At the same time, they were drawing a connection between what they saw as the uptick in harassment of local Arabs and Latinos and the “information gathering” practices of the state’s secretive fusion centers. Calling for a redirection of funding from ineffective, abusive enforcement programs into job-creation, education, and blight elimination,1 the protestors demanded community oversight of federal funds.
The previous spring, the U.S. government had opened such a fusion center in Harrison Township near Lake St. Clair. The $30 million Coast Guard and Border Patrol Operational Integration Center (OIC) is located at Michigan’s Selfridge Air National Guard Base at the Canadian border. The Selfridge OIC has a binational staff: officers from the U.S. and Canadian Border Patrol, members of the U.S. Office of Field Operations and Office of Air and Marine, U.S. Coast Guard and Michigan State Police, and officers of the Royal Canadian Mounted Police and the Ontario Provincial Police.
When it opened in May, the facility promised to provide, “a centralized location for Customs and Border Protection (CBP) …to gather, analyze and disseminate operational and strategic data in the Great Lakes region of the Northern border for use by frontline agents and officers.”2 The concerns of Homeland Security were centered on recognition that Detroit is the busiest trade crossing on the U.S.-Canadian border. Detroit is also home to the region’s water infrastructure and a major oil refinery.

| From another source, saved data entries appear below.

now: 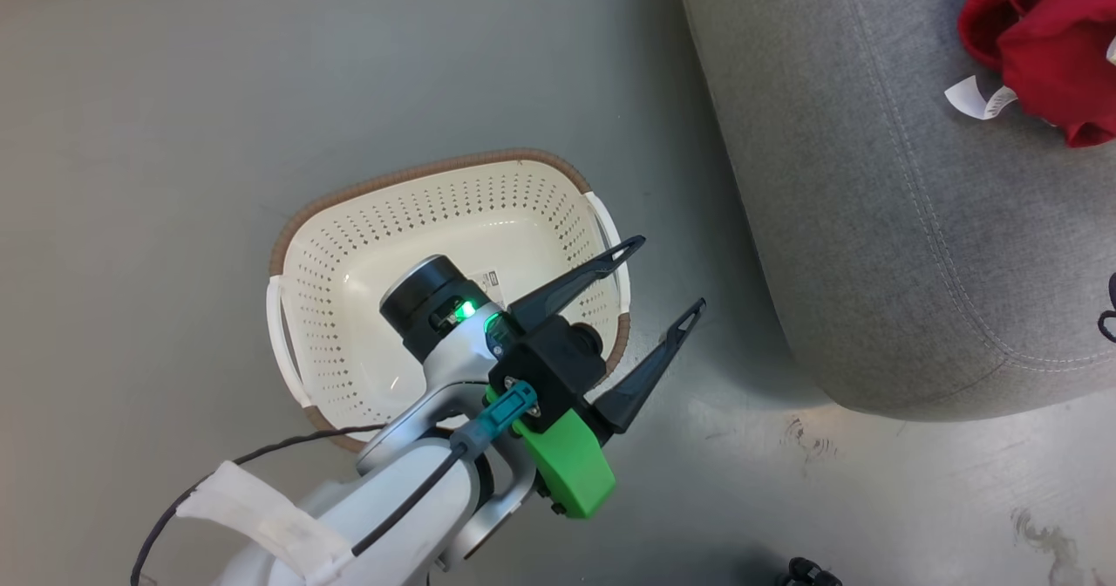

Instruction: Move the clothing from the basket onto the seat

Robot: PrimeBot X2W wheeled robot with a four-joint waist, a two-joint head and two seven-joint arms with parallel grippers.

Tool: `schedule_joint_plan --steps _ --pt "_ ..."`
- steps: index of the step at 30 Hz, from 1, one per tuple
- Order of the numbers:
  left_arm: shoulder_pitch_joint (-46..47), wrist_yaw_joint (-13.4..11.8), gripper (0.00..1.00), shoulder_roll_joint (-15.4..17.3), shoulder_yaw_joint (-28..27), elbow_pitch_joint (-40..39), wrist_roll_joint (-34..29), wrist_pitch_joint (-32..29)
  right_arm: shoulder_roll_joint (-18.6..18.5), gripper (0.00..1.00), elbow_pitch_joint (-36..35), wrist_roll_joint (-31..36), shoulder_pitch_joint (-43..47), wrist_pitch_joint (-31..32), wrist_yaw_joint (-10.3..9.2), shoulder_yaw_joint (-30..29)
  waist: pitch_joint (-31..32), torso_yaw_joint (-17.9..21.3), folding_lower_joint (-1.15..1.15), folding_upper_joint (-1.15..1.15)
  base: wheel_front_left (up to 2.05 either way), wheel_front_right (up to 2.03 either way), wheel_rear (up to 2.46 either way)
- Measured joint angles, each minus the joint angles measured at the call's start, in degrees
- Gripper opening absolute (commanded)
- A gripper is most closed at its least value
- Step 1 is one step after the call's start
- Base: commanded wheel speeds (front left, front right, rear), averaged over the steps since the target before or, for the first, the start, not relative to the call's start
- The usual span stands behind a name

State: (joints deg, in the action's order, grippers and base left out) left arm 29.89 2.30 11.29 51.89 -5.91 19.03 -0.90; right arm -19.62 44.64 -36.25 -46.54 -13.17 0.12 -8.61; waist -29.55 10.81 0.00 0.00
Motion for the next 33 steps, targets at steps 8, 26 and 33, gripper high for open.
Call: schedule_joint_plan --steps 8,26,33 --pt "0.01 0.71 1.0 -0.2 0.07 1.82 0.44 1.71 -0.45 1.0 2.04 2.43 0.32 -0.69 1.99 2.13 2.1 -0.1 0.0 0.0 0.0 0.0 0.0" --pt "-2.18 -1.11 1.0 -1.13 -3.81 5.61 2.42 6.54 1.86 1.0 -3.3 6.7 11.65 -1.25 4.69 3.13 9.87 -1.42 0.0 0.0 0.0 0.0 0.0" --pt "-5.19 -3.87 1.0 -1.21 -6.5 7.45 4.72 8.14 5.44 1.0 -9.38 9.26 17.78 -1.25 5.66 5.17 13.48 -2.58 0.0 0.0 0.0 0.0 0.0"
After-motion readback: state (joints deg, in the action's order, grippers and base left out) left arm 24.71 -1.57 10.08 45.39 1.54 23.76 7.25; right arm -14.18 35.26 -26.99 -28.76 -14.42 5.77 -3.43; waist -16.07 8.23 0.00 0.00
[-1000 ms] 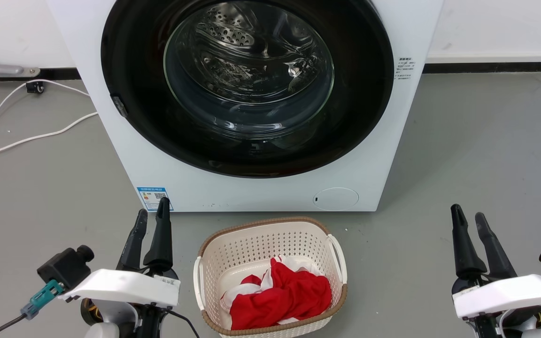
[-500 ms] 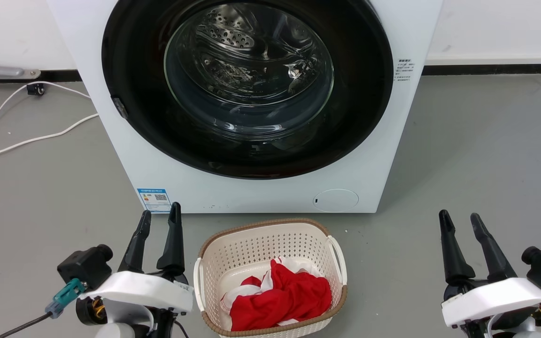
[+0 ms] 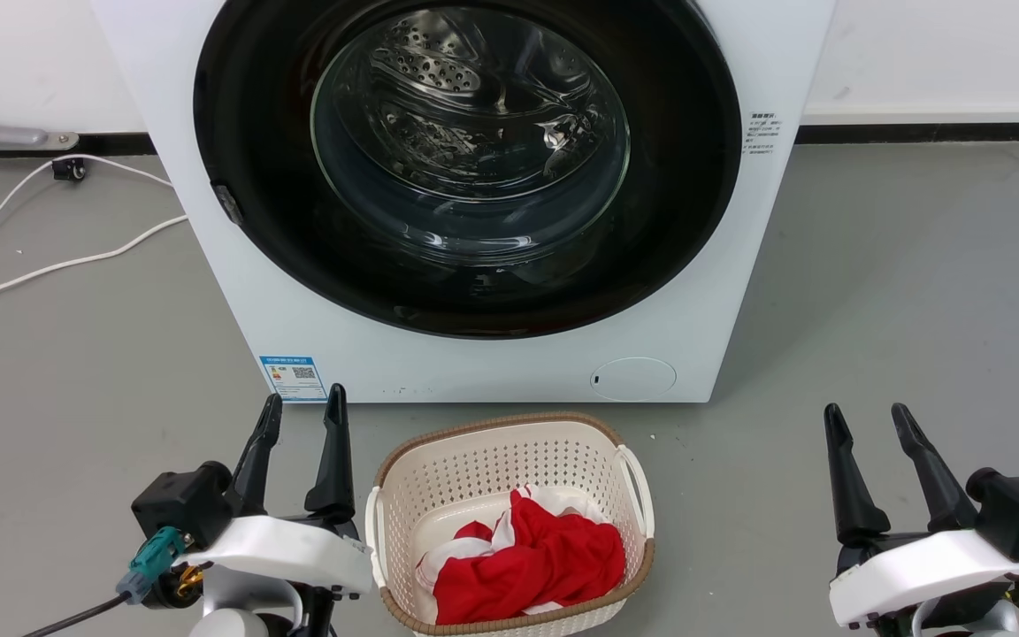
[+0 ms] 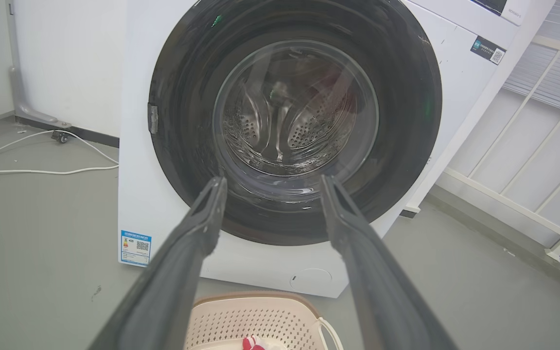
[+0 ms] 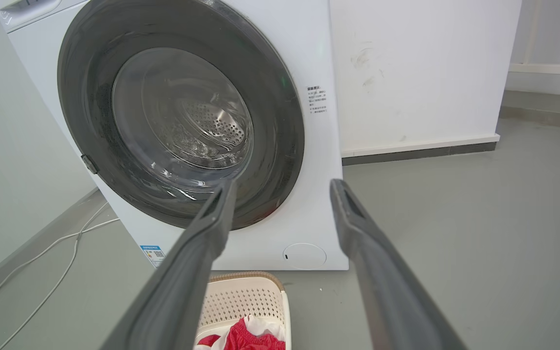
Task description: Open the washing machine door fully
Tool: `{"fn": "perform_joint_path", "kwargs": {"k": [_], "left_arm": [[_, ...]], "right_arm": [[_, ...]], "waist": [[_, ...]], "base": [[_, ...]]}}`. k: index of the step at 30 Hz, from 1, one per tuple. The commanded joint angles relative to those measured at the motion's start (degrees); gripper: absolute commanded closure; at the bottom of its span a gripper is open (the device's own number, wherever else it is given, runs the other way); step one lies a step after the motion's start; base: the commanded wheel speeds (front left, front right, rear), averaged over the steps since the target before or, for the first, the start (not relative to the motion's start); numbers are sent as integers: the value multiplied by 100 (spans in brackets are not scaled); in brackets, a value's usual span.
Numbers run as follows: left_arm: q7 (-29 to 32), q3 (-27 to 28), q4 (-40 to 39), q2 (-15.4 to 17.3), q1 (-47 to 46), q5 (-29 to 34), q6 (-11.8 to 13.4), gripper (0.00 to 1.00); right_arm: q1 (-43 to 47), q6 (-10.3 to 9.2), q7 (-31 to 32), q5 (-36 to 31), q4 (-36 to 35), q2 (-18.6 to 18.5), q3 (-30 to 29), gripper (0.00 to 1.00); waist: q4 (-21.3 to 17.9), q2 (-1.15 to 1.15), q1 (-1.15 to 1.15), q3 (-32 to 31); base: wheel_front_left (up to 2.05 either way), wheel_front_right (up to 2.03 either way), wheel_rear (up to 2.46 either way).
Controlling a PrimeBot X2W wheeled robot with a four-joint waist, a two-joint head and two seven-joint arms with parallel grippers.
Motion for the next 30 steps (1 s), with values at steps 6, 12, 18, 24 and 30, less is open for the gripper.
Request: {"fn": "perform_joint_path", "kwargs": {"k": [6,12,18,24,30], "left_arm": [[-115,-37,-38,23,-29,398,75,0],[-206,-68,-33,23,-25,768,97,0],[-271,-91,-15,24,-12,1071,134,0],[-330,-98,-3,26,23,1295,150,0],[-402,-142,-7,21,30,1534,186,0]], "right_arm": [[12,-2,-67,-421,-100,9,20,0],[17,-2,-110,-781,-50,12,39,0],[68,-2,-150,-1042,-52,14,51,0],[111,-2,-181,-1236,-97,16,77,0],[158,-2,-194,-1400,-151,17,110,0]], "waist": [[-10,0,0,-4],[-5,0,0,-12],[-7,0,0,-19],[-16,0,0,-34],[-21,0,0,-35]], "base": [[0,0,0],[0,0,0],[0,0,0],[0,0,0],[0,0,0]]}}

At the time, the Dept. of Homeland Security asserted that the limited amount of law enforcement at the Canadian border, coupled with active trade and traffic, makes the terrorist threat on the northern border greater than that faced on the border between the U.S. and Mexico. Barriers to information sharing between customs enforcement and border control personnel, a later report would note, could be a weak link in northern border security.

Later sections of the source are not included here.